Now, hanging under the eaves of the palace, close to the queen's room, was a little bat, and though he seemed to be asleep, he heard and understood everything the queen had said. He said to himself, "This is very bad indeed. I wonder what I can do to help all the birds."
The next day the king sent letters by runners into every corner of the kingdom, telling all the birds that by the third day at noon--and it mustn't be forgotten, so put this word down in the center of their hearts--that all of them were to assemble at the palace.
The bat heard the order, but because he was very wise and understood everything he sat very still thinking and thinking about what the queen had said and didn't go to the king's audience on the third day, but waited until the fourth. When he entered, the king said angrily:
"What do you mean by coming on the fourth day when I ordered every one to be here on the third day!" Oh, he was very angry indeed.

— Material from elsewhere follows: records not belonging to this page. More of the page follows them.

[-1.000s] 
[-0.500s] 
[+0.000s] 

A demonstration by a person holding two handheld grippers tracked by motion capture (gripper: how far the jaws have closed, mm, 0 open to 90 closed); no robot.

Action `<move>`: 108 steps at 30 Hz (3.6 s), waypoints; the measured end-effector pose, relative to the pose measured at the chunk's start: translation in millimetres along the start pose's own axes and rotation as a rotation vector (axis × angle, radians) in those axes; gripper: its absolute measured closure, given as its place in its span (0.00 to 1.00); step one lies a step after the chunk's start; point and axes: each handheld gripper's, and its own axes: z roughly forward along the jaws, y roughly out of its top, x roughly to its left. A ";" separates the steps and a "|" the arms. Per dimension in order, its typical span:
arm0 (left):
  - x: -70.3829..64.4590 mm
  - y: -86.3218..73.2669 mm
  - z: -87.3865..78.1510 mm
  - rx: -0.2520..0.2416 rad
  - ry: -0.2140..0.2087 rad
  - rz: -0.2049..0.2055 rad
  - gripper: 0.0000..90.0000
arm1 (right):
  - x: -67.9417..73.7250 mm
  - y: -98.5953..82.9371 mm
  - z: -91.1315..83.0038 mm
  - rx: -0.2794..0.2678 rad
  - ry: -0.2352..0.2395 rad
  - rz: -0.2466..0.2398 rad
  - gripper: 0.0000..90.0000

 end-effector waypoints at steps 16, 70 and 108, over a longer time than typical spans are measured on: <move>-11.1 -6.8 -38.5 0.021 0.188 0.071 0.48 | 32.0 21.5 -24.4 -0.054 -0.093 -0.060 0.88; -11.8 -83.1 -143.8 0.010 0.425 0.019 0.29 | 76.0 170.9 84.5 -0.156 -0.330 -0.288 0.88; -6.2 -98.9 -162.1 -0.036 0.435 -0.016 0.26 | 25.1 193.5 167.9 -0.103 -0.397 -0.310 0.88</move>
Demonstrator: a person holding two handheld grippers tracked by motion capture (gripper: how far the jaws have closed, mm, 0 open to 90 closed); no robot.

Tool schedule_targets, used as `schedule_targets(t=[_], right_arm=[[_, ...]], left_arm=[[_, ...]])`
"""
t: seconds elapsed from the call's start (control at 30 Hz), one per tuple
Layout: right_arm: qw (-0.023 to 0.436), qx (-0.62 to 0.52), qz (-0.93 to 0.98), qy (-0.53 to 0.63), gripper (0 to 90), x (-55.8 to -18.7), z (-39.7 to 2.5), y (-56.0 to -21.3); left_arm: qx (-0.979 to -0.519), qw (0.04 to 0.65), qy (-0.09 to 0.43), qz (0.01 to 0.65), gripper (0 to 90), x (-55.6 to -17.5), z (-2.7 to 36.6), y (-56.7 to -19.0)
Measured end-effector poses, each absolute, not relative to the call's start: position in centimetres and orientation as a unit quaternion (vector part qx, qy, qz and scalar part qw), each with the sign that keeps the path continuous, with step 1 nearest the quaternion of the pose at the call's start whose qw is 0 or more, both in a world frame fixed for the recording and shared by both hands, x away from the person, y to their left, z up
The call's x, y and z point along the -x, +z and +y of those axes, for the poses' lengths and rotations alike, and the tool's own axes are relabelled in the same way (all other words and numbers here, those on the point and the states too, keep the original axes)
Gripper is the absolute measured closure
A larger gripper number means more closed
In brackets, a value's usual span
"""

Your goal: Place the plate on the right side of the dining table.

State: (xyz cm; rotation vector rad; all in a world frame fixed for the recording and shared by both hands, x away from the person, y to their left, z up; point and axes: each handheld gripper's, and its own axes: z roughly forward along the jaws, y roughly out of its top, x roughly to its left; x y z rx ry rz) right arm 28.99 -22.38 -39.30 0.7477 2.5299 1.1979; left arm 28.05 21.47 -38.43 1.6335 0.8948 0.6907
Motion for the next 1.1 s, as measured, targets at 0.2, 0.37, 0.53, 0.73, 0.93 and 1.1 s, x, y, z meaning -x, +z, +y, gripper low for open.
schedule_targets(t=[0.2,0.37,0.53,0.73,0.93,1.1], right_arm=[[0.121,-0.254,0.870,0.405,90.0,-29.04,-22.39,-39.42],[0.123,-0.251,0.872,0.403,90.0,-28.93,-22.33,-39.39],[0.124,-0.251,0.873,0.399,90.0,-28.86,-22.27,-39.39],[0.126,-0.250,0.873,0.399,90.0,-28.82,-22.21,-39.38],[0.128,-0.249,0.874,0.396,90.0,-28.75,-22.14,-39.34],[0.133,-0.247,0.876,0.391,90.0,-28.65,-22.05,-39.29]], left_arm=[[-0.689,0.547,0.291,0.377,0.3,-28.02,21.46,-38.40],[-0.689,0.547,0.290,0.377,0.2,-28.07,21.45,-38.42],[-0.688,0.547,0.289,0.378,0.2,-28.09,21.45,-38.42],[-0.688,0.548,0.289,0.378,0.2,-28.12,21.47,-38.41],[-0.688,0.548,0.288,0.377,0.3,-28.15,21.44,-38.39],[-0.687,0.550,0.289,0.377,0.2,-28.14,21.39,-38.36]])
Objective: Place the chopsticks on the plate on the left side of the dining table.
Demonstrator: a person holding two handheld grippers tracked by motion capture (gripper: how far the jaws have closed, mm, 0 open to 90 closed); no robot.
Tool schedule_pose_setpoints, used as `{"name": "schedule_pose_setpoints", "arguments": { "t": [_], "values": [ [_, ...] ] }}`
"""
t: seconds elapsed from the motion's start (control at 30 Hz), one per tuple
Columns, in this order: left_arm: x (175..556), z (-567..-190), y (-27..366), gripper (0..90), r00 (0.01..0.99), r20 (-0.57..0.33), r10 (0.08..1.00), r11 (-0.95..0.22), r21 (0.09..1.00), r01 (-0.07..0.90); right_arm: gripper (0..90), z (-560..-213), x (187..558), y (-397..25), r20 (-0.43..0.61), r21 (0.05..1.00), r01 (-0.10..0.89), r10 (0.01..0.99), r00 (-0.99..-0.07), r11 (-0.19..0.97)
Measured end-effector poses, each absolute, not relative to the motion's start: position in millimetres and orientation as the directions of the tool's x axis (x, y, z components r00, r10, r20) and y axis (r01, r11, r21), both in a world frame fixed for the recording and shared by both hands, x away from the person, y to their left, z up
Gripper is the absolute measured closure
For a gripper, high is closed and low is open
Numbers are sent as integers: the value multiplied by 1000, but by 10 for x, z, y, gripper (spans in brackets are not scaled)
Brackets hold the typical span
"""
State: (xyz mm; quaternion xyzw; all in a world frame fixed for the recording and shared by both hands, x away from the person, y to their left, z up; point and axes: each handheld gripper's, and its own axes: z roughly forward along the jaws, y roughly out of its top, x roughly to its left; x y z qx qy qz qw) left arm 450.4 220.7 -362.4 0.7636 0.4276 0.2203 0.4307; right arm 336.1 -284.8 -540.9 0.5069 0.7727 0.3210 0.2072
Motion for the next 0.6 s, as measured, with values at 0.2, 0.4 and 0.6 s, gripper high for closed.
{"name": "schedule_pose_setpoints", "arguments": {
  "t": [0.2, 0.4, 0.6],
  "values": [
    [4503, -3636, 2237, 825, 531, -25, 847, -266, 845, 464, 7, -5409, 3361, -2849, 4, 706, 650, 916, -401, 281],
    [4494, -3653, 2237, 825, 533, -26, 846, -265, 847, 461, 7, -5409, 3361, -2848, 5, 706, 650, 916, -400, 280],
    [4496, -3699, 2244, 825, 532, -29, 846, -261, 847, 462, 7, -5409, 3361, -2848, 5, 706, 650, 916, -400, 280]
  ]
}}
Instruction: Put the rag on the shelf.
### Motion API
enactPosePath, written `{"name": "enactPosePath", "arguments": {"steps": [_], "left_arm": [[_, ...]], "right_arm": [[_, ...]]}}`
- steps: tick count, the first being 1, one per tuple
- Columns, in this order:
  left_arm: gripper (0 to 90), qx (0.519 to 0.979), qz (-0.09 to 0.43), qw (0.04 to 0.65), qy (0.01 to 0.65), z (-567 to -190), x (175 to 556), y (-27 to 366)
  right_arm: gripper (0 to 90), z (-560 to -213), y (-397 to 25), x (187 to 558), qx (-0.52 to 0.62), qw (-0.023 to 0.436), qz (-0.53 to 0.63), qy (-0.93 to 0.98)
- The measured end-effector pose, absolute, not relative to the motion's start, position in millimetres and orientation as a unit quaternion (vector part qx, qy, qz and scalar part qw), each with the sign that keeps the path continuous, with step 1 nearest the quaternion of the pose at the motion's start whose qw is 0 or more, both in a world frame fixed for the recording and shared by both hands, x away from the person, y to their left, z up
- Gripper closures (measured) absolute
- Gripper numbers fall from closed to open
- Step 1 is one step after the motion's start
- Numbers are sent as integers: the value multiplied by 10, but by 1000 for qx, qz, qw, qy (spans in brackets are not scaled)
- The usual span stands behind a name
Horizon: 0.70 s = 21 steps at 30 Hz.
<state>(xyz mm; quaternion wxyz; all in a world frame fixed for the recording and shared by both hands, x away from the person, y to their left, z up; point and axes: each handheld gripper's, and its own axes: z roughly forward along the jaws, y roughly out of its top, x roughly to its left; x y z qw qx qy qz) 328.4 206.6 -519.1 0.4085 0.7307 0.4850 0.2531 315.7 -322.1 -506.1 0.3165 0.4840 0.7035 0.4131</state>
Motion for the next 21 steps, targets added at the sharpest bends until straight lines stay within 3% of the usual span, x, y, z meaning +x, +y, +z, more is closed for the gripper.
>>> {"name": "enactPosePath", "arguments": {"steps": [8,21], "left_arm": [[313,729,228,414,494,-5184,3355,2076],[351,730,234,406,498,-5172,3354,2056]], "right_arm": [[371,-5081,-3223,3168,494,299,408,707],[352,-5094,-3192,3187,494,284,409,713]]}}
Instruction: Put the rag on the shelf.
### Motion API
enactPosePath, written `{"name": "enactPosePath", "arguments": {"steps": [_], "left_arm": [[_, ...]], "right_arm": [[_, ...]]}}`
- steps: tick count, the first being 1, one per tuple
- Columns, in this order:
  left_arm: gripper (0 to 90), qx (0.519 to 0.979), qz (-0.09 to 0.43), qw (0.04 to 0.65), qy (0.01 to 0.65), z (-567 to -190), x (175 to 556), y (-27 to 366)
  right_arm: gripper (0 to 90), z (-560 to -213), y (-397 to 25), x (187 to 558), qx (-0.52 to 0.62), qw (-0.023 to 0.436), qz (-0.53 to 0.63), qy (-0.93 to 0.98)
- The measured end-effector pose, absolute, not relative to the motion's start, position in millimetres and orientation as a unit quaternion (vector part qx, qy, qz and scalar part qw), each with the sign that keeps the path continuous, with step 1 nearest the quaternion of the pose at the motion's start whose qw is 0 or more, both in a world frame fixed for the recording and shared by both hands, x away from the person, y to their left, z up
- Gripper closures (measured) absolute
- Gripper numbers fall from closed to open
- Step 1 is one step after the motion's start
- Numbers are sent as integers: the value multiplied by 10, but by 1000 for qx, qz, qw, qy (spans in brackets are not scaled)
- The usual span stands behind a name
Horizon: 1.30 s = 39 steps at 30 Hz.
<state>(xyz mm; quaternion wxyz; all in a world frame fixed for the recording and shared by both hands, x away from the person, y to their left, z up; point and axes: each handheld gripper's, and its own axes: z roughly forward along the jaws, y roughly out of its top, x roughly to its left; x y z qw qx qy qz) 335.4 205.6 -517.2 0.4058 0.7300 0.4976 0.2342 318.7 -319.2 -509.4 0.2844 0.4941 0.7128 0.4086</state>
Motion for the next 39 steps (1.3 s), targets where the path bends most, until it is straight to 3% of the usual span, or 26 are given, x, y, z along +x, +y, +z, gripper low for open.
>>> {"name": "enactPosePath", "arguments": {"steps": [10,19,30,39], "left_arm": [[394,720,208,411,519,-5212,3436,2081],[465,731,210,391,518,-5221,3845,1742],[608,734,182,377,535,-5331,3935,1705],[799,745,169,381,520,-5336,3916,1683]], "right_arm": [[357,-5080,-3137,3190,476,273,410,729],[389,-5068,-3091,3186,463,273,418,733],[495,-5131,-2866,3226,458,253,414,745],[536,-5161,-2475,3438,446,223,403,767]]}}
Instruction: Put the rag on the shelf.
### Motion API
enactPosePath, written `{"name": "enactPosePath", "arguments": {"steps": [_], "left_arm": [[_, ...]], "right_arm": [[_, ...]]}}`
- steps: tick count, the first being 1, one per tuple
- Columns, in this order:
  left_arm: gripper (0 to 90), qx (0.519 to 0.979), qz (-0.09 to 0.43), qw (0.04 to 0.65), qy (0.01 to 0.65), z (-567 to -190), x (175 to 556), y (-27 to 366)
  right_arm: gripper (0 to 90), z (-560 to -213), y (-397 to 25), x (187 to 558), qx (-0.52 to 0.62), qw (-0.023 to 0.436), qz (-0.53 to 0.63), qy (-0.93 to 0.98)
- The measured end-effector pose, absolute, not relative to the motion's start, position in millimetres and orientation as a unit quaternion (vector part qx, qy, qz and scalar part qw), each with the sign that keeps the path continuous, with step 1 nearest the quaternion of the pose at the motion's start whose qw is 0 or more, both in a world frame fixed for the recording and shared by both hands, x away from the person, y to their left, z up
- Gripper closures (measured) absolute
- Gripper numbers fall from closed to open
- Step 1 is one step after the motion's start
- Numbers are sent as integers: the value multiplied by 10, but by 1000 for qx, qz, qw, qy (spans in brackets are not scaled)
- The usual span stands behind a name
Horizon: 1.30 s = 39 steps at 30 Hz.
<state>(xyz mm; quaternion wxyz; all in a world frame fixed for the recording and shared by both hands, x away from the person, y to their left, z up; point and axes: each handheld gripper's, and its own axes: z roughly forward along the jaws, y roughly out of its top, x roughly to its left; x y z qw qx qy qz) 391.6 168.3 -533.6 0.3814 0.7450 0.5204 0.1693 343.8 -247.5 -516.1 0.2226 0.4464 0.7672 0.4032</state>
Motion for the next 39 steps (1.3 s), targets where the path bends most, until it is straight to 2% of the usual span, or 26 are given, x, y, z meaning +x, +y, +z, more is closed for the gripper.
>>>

The bat replied, "All these birds have no business and can come whenever the king calls, but I have many affairs to look after. My father worked and I too must work. My duty is to keep the death rate from ever exceeding what it should be, in order to govern the sex question, by keeping the men and women of equal numbers."
The king, much surprised, said, "I never heard of all this business before. How does it come that you can do this?"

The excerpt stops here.